US Government Default’s Impact on Crypto Market
The U.S. government faces the risk of falling behind on its financial obligations and potentially defaulting on its debt if Congress fails to raise the $31.4 trillion cap on government borrowing.
This failure could lead to severe economic consequences and create panic within global financial markets. According to the CEO of London-based crypto firm Blockchain.com, a potential U.S. government default would initially cause a decline in cryptocurrency investments, followed by a subsequent surge.
During the Qatar Economic Forum, organized by Bloomberg, Peter Smith, CEO of Blockchain.com, expressed that a U.S. default or recession would likely negatively affect the crypto market in the short term. Since cryptocurrencies are considered risk assets, investors tend to reduce their exposure to risk in such situations.

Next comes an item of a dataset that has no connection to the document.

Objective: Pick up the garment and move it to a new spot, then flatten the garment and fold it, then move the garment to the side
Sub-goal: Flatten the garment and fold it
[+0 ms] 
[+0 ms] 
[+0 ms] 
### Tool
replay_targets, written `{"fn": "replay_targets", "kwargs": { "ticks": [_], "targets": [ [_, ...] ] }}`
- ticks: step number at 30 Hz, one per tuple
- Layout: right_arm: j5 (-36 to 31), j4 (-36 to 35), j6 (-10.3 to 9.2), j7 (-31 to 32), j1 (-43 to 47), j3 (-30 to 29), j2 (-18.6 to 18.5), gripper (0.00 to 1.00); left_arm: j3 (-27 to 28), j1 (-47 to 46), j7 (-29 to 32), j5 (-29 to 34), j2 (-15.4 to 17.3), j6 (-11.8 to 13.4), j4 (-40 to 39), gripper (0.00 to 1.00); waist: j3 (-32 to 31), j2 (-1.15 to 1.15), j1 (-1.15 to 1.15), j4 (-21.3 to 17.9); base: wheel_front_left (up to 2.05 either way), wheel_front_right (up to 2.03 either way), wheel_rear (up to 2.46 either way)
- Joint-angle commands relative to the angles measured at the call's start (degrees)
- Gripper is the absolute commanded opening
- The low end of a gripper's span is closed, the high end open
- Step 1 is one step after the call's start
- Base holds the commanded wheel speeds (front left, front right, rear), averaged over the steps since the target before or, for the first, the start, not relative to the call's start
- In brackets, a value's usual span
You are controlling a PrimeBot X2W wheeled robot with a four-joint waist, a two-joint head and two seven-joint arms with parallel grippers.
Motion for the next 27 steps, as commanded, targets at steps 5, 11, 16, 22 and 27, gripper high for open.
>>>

However, Smith also mentioned that in the long run, these events could prove beneficial for cryptocurrencies. In the event of a U.S. government default, there would likely be an initial decline in the crypto market, followed by a significant upward push.
Smith further discussed the cyclical patterns of the cryptocurrency market, noting that 2022 was a challenging year, but recovery has been underway in 2023, with expectations of another exponential year in 2024.
READ MORE: Bitcoin and Ethereum Lose Momentum During Recent US Market Uncertainty
Blockchain.com is currently exploring the possibility of expanding its small Middle Eastern office in Dubai, as the government has engaged in a constructive dialogue with the industry regarding regulations.
The company has previously signed an agreement with Dubai’s crypto regulator, Virtual Assets Regulatory Authority (VARA), and has established an office and hired staff in the region.
While Singapore and Europe currently receive the most significant investment focus from Blockchain.com, Dubai may become a target for substantial future investments if regulatory conditions align as anticipated.